(Saved entries)
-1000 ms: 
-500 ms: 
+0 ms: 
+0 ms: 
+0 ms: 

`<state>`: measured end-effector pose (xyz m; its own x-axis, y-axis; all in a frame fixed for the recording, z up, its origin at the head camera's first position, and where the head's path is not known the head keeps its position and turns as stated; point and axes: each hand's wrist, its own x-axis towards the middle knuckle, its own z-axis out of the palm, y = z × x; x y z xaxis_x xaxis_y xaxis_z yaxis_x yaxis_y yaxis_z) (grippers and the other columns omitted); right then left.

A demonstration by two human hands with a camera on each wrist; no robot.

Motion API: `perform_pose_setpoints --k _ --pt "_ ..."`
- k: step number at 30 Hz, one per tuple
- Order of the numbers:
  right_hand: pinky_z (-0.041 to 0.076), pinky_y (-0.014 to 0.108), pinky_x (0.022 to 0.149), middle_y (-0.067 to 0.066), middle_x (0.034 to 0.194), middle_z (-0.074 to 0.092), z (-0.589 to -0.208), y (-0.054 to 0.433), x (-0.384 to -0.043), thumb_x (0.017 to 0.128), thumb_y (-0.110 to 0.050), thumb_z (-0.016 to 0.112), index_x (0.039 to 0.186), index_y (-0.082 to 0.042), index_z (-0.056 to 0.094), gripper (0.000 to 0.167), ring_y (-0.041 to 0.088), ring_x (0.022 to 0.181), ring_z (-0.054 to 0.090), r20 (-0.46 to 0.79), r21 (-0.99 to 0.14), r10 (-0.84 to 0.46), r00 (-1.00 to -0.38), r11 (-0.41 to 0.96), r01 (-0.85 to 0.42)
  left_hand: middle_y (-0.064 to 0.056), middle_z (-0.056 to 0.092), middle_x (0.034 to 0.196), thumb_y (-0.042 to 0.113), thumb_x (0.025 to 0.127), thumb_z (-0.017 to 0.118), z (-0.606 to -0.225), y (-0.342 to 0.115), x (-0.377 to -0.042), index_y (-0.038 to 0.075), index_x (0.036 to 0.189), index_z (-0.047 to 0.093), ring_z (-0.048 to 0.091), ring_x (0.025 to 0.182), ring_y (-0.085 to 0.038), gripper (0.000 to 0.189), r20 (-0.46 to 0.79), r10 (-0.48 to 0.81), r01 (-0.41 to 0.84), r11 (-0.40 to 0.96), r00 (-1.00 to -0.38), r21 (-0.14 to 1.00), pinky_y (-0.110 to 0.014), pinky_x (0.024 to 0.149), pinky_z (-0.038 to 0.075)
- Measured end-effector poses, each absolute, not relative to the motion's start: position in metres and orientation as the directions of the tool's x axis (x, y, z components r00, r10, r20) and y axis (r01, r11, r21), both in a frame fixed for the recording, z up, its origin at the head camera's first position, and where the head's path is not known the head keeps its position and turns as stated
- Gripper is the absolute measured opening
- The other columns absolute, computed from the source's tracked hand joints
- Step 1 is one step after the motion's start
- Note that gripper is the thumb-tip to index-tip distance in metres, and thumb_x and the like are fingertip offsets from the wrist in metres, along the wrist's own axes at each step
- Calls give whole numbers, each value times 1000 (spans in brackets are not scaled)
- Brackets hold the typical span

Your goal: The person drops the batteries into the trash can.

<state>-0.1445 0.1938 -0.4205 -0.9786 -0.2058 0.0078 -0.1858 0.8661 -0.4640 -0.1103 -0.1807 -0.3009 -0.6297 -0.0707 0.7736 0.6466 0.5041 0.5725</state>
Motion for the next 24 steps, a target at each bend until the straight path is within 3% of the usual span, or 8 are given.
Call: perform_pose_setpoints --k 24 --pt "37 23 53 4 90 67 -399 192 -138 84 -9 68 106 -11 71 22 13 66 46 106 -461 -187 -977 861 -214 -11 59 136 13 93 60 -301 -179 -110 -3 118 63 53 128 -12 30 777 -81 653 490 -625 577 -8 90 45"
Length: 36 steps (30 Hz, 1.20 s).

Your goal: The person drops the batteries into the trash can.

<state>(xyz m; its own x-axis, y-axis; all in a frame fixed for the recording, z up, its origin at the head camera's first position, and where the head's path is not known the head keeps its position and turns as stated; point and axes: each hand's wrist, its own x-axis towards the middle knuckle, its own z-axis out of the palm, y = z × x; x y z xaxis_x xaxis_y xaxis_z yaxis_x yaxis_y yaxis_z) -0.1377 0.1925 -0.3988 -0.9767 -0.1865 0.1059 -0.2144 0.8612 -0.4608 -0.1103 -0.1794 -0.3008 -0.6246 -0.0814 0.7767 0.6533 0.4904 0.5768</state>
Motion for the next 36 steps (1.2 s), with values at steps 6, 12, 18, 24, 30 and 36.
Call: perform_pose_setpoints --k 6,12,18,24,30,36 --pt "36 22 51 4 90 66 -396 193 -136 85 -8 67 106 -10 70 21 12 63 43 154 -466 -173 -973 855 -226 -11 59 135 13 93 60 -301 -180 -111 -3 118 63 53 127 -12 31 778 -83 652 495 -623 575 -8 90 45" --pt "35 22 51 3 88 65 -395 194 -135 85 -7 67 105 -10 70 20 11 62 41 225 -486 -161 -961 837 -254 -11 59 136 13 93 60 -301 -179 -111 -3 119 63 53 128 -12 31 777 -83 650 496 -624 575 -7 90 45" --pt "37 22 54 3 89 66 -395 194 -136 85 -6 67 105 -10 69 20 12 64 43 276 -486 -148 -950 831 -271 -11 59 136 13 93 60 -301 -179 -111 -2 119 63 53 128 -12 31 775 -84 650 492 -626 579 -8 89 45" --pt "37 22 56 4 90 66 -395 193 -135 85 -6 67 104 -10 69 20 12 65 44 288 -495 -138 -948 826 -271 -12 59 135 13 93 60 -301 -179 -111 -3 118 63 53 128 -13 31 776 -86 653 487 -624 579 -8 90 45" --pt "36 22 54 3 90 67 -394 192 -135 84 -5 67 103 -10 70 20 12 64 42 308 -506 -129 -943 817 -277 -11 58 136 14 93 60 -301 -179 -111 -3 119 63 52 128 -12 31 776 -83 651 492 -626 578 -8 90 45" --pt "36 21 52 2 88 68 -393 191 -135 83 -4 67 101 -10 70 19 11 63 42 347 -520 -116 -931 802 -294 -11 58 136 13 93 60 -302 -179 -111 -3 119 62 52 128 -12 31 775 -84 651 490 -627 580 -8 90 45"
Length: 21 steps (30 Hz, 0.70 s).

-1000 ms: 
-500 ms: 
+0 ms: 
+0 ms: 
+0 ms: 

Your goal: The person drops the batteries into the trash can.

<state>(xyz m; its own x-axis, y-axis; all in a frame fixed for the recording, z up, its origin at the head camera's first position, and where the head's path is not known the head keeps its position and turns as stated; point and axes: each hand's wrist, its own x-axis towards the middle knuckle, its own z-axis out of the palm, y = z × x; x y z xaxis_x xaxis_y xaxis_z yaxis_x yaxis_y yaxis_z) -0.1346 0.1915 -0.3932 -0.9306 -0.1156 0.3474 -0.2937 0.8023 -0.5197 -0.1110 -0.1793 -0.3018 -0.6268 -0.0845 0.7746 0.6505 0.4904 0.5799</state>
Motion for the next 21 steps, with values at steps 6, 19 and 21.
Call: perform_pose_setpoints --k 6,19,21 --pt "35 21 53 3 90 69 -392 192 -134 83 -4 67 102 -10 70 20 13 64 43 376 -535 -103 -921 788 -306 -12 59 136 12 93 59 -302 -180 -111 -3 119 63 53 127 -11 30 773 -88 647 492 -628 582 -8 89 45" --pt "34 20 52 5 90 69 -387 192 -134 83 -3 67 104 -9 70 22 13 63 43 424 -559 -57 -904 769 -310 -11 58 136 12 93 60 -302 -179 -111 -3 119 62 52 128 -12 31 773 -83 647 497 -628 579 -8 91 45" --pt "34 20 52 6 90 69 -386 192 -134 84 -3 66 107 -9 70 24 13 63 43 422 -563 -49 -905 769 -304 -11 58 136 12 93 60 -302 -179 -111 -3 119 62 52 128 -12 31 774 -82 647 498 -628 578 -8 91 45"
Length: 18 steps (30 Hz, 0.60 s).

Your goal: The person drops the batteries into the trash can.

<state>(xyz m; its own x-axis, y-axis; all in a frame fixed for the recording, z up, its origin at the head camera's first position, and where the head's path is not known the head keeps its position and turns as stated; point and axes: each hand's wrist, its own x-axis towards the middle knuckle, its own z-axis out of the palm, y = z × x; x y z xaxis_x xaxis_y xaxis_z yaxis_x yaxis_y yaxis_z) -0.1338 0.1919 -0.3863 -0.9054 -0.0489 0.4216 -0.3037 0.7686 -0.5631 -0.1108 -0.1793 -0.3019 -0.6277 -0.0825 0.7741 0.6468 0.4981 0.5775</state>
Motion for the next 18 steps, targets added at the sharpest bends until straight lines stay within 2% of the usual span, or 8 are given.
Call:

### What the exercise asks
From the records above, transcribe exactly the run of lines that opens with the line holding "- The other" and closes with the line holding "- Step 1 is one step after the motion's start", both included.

### Exercise solution
- The other columns absolute, computed from the source's tracked hand joints
- Step 1 is one step after the motion's start

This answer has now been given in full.